• **Work task**
Read the listing and extract each line that includes the word "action".
══════
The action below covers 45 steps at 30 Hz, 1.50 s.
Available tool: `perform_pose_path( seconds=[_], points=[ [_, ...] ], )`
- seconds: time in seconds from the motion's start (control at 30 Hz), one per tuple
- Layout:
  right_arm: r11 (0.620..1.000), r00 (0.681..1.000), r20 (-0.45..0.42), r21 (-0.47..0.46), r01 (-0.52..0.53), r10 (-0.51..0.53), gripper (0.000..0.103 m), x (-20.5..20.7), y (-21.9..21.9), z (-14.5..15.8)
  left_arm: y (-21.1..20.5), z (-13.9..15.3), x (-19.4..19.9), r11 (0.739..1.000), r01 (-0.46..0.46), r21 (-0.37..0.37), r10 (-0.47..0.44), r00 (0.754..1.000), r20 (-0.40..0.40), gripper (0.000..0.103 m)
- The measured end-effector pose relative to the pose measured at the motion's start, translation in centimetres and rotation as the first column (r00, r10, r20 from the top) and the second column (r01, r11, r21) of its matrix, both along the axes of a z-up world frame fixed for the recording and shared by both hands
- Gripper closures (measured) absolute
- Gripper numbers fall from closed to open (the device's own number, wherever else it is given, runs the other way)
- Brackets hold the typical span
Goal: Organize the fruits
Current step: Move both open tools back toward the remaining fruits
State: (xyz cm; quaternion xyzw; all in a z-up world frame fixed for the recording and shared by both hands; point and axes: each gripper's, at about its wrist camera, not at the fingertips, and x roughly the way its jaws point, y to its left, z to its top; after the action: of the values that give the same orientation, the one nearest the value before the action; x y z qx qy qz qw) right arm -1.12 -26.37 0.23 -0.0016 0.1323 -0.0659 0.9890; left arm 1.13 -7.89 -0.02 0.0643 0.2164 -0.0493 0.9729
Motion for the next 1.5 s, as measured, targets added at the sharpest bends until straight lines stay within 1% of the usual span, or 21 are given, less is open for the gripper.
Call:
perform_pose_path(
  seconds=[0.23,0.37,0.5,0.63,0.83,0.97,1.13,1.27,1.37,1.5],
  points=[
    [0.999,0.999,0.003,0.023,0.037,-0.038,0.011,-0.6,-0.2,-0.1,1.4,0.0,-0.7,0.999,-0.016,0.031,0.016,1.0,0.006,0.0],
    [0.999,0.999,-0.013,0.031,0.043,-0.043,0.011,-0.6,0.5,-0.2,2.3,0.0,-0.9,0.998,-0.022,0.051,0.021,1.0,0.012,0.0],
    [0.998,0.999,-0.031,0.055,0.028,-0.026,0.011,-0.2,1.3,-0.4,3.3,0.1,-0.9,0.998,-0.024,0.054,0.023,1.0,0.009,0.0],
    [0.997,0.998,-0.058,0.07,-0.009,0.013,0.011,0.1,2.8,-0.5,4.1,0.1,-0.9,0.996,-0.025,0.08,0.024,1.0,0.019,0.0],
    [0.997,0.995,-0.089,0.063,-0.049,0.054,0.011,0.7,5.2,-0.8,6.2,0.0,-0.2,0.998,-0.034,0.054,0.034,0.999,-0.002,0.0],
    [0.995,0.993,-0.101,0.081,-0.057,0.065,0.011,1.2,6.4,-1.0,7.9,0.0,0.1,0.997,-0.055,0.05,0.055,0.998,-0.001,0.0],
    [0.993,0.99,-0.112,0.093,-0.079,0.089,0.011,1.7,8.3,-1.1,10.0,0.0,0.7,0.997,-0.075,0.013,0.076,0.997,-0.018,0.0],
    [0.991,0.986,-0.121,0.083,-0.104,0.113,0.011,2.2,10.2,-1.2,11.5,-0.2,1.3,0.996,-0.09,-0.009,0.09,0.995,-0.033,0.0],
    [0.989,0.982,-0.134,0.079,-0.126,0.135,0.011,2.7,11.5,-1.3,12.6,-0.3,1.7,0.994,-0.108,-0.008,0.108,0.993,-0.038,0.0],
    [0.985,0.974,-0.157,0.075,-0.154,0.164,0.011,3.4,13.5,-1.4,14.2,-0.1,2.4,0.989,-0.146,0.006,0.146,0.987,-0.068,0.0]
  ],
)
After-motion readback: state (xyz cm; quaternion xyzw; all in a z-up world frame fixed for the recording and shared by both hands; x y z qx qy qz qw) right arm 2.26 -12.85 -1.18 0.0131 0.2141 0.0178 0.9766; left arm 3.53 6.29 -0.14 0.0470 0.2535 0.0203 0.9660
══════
• **Finished task**
The action below covers 45 steps at 30 Hz, 1.50 s.
State: (xyz cm; quaternion xyzw; all in a z-up world frame fixed for the recording and shared by both hands; point and axes: each gripper's, at about its wrist camera, not at the fingertips, and x roughly the way its jaws point, y to its left, z to its top; after the action: of the values that give the same orientation, the one nearest the value before the action; x y z qx qy qz qw) right arm -1.12 -26.37 0.23 -0.0016 0.1323 -0.0659 0.9890; left arm 1.13 -7.89 -0.02 0.0643 0.2164 -0.0493 0.9729

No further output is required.